Originally posted here, at The Temple News.
In light of Valentine’s Day, Carr urges all to keep in mind that the GLBT community is still fighitng for equality to express their love.
Every year when Valentine’s Day rolls around, I immediately think of a few things. Of course there’s the stuffed animals, the over-priced flowers and the stress of deciding where to go to dinner. And then there’s the inevitable decision of trying to find a date or to accept spending the holiday with a surplus of chocolate candies. But most importantly, I associate Valentine’s Day with love of every shape and form.
Unfortunately, not everyone fully grasps the concept of love as something that is available for all, and often times the GLBT community is left out of the celebration. Whether it’s Hallmark cards designated for heterosexual couples, cliché romantic comedies that fail to feature a diverse range of couples or events that neglect GLBT members, Valentine’s Day is portrayed as a straight couples’ holiday.
According to NBC10, St. Joseph University Alumni Association recently launched a Valentine’s Day Contest, “How I Met My Hawk Mate,” in which alumni shared their stories of meeting on Hawk Hill on the association’s Facebook page. The couple with the most “likes” by Valentine’s Day wins a $100 gift certificate.
But the love-inspired contest clearly wasn’t open to all. Lesbian couple Megan Edwards and Katie MacTurk, both SJU alumni, found their entry was rejected because of their sexual orientation.
The alumni association attempted to justify their decision due to the Catholic Church not recognizing same-sex relationships, ultimately leaving one to believe that not all alumni are treated equally regardless of their dedication to the university. Fortunately, after receiving an overwhelming amount of support from upset alumni and media outlets, the association reversed their decision.
While I applaud St. Joe’s for eventually allowing the couple to participate, it’s mind-blowing that this was even an issue. Isn’t this a violation of our basic human rights? Shouldn’t everyone be allowed to showcase their love? In a contest supposedly honoring affection and romance, why is there so much discrimination and hatred?
Although I am not a member of the GLBT community, I can sympathize with their hindrances. I can’t imagine not being able to share my love for my boyfriend, even if it was in some silly contest. I look forward to the romantic antics of Valentine’s Day each year, regardless of how corny the traditions are. And the saddest part is this is just one example of the prejudice and intolerance GLBT members face.
But, however disheartening Valentine’s Day may seem for couples, who feel their love isn’t recognized, there’s still definite hope regarding the fight for equality.
Advocates for same-sex marriage are using Valentine’s Day for a nationwide campaign for the protections of GLBT love, according to ABC News. Activists are visiting courthouses and county clerks’ offices and requesting marriage licenses regardless of state laws that prohibit gay marriage.

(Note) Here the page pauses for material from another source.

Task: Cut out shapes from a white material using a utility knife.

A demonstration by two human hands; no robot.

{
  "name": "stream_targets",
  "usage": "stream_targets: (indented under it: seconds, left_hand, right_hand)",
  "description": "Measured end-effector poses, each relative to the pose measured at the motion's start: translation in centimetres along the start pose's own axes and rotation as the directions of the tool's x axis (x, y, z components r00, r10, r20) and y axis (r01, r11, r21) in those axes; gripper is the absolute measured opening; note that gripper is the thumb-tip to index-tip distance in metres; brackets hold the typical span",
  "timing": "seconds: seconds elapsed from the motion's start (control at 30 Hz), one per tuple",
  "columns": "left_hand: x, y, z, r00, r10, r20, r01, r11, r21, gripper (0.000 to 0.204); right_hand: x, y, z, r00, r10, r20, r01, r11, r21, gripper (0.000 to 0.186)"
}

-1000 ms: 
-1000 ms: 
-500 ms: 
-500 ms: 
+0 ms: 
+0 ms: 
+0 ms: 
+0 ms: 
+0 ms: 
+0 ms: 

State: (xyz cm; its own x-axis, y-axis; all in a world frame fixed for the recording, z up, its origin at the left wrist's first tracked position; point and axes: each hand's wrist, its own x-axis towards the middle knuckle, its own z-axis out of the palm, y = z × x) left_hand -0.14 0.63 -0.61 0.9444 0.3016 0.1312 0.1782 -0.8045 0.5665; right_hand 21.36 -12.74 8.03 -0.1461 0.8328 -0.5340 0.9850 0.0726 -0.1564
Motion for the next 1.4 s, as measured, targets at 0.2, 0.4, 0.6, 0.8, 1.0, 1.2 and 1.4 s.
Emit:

And the Valentine’s Day campaign is growing force as lawmakers in various states are weighing new legislation regarding same-sex couples. State legislators in Maryland and Rhode Island are mulling over bills that would legalize gay marriage while bills in Indiana and Wyoming, which would enforce constitutional bans on gay unions, are pending.

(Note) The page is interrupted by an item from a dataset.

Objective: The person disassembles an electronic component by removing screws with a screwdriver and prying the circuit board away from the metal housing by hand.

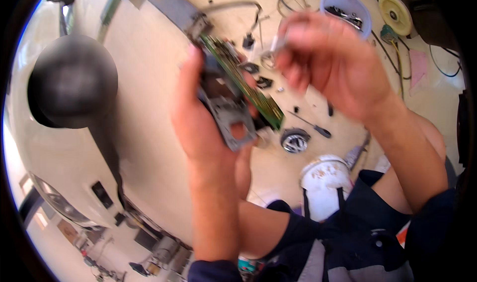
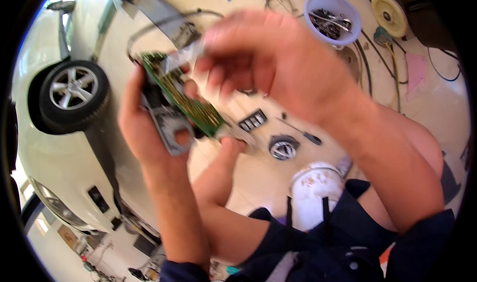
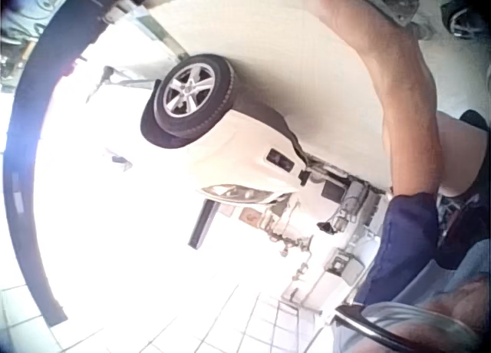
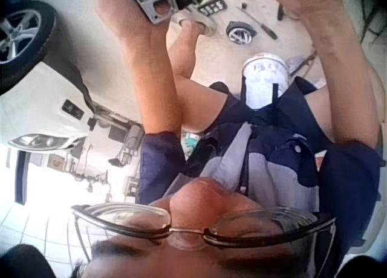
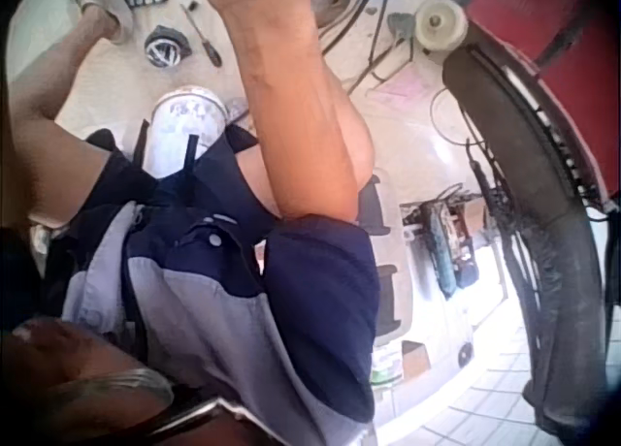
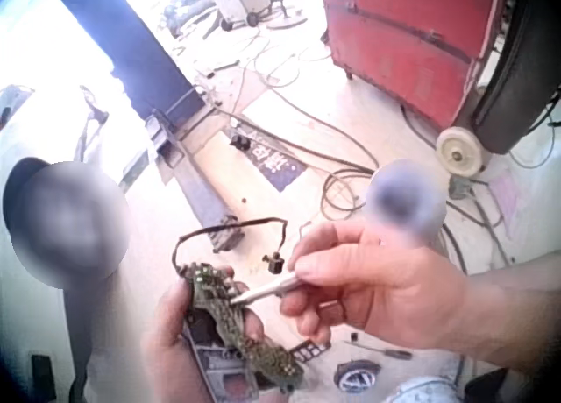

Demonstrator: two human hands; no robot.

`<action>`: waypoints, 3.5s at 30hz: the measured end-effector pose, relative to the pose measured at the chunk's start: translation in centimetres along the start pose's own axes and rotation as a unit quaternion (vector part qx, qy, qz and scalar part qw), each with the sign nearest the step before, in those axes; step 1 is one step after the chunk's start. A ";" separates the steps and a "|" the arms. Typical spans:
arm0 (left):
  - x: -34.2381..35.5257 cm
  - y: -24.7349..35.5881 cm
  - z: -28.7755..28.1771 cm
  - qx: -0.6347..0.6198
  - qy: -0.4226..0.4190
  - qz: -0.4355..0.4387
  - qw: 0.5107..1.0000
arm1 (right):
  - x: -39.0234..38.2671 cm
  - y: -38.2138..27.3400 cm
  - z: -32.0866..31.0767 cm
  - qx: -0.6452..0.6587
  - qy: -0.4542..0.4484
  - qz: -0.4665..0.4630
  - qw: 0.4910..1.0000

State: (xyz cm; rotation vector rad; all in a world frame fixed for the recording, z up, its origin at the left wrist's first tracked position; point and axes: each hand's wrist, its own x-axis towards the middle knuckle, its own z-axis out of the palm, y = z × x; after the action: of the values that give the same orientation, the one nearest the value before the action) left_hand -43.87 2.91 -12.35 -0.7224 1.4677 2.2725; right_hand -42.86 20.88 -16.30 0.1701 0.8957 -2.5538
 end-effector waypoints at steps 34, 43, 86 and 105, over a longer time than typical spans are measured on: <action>1.5 1.9 -35.2 -0.165 -0.087 0.049 0.981 | -2.9 34.4 -13.8 -0.577 0.130 0.390 0.705; 5.7 -10.6 -38.4 -0.159 -0.013 -0.026 0.987 | -1.5 39.5 -16.4 -0.381 0.264 0.431 0.775; 4.7 -17.1 -41.0 -0.372 0.043 -0.039 0.926 | 3.7 42.4 -14.9 -0.355 0.462 0.363 0.727; 4.8 -16.9 -40.5 -0.375 0.071 -0.049 0.923 | 3.8 44.3 -16.4 -0.302 0.465 0.487 0.675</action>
State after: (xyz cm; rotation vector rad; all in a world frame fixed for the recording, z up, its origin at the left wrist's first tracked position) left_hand -29.41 -27.11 -41.28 -1.1491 0.5326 2.7341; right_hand -27.57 -1.37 -55.26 1.3828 1.3896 -0.9633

With an overwhelming 30 states with constitutional amendments banning gay marriage, let’s hope that one day Valentine’s Day can stand for something else. Maybe we will be able to look back on the holiday and instead of thinking of candy hearts and roses, we will remember a human rights campaign that shed light on the beauty and love of the GLBT population. But we’re going to need everyone, including the straight population, and their support to make it happen.